=== Begin Enclosure ===
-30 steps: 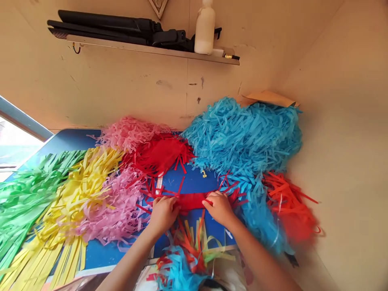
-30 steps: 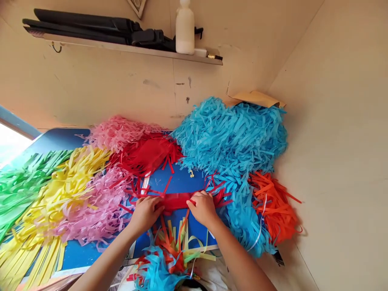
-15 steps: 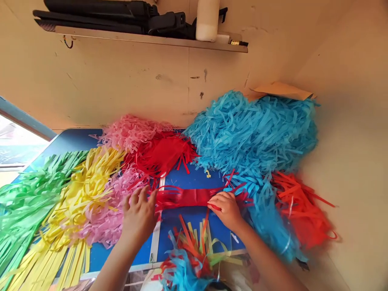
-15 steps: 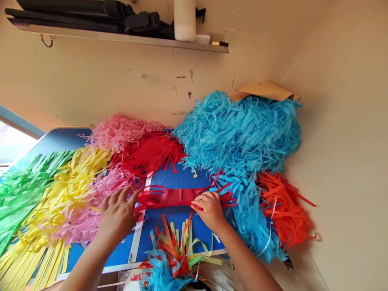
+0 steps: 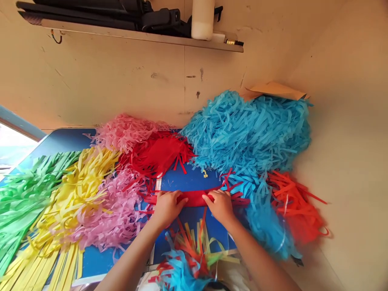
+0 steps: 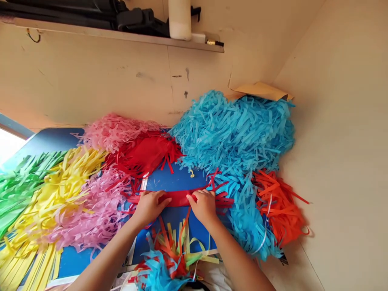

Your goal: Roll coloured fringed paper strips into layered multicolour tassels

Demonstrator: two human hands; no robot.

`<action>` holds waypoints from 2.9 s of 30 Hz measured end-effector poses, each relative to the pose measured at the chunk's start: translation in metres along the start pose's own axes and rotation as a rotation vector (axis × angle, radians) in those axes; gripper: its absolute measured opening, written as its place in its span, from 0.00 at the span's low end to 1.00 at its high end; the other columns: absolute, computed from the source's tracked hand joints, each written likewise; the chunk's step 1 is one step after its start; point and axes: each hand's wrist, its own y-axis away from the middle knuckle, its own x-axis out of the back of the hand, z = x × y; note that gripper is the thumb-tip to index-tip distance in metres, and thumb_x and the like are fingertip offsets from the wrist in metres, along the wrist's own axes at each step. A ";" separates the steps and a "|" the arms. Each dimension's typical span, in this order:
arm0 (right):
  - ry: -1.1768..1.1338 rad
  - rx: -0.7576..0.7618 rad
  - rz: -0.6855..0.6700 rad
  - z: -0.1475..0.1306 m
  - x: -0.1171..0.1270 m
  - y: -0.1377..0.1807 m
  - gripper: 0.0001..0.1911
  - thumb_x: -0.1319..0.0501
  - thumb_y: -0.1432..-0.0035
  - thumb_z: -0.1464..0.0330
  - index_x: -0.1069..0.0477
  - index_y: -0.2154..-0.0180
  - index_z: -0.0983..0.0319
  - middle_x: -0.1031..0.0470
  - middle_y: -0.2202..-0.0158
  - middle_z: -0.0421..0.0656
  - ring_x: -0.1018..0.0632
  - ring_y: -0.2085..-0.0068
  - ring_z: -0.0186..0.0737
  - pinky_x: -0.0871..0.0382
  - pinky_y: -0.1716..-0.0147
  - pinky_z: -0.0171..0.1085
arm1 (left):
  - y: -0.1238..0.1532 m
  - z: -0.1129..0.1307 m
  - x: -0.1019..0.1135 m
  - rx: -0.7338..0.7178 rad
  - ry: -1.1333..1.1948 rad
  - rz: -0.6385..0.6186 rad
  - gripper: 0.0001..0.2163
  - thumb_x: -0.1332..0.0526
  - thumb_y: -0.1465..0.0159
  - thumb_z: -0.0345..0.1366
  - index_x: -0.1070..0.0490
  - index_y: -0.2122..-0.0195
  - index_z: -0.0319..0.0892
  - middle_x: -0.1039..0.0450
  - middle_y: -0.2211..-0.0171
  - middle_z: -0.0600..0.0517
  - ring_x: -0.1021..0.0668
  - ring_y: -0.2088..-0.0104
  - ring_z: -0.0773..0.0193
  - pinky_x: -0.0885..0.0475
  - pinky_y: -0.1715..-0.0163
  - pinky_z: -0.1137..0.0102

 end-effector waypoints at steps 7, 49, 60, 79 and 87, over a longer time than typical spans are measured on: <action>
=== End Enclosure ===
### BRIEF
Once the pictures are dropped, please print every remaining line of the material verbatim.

### ANSWER TO THE PROBLEM
-30 steps: 
-30 steps: 
-15 steps: 
-15 steps: 
+0 steps: 
+0 steps: 

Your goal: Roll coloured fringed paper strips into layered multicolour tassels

Demonstrator: two human hands; no robot.

`<action>` holds waypoints from 2.9 s of 30 Hz measured end-effector poses, each relative to the pose measured at the chunk's start: translation in metres along the start pose's own axes and rotation as a rotation vector (axis × angle, radians) in those axes; gripper: its absolute measured opening, written as its place in its span, from 0.00 at the span's low end to 1.00 at its high end; the other columns: absolute, computed from the source's tracked hand joints, each written likewise; the chunk's step 1 is one step after its start; point and axes: each hand's wrist, its own y-axis away from the middle knuckle, its own x-axis out of the back of the hand, z = x × y; note that gripper is the thumb-tip to index-tip distance in metres, and thumb_x and the like are fingertip offsets from the wrist in metres, along the wrist's own axes at each step. A ";" separates the steps and a "|" the arms. Each dimension's typical span, in this order:
arm0 (right):
  - ry: -1.1768..1.1338 rad
  - rx: -0.7576..0.7618 rad
  - rz: -0.6855..0.6700 rad
  - z: -0.1475..0.1306 m
  - x: -0.1171..0.1270 m
  - y: -0.1377..0.1807 m
  - gripper: 0.0001..0.1911
  - thumb_x: -0.1319..0.0501
  - thumb_y: -0.1432..-0.0035
  - thumb_z: -0.1464..0.0330
  - index_x: -0.1069..0.0477
  - index_y: -0.2154..-0.0180
  - index_z: -0.0983..0.0319
  - middle_x: -0.1031..0.0470
  - middle_y: -0.2202..-0.0158
  - middle_z: -0.0421..0.0656
  - ring_x: -0.1018..0.0632
  - ring_y: -0.2085..-0.0068
  - ring_z: -0.0186..0.0737
  - pinky_x: -0.0871..0.0382
  - pinky_y: -0.1716..-0.0147
  - pinky_z: -0.0171..0.1085
arm1 (left):
  - y: -0.1238..0.1532 m
  - z: -0.1129..0.1307 m
  - x: -0.1019..0.1135 m
  - rx: -0.7338..0.7178 rad
  - ry: -1.1333..1.1948 rad
  - rz: -0.6385..0.6186 rad
  - gripper: 0.0001..0.2163
  - thumb_x: -0.1332..0.0526
  - thumb_y: -0.1465..0.0159
  - thumb_z: -0.0345..0.1366
  - index_x: -0.1070..0.0490
  - index_y: -0.2122..-0.0195
  - index_z: -0.0319..0.0892
  - middle_x: -0.1039..0.0450
  - middle_y: -0.2211..-0.0171
  - middle_z: -0.0600..0.0517
  - ring_x: -0.1021..0.0668
  - ring_y: -0.2088..-0.0104
  - ring_z: -0.0773..0.0193
  - pinky_x: -0.0885..0.0475
  - pinky_y: -0.1715..-0.0163
  - pinky_z: -0.1137..0.0102

 end-effector waypoints at steps 7, 49, 60, 79 and 87, over a longer time than typical spans are measured on: <action>

What the exercise required has been answered in full.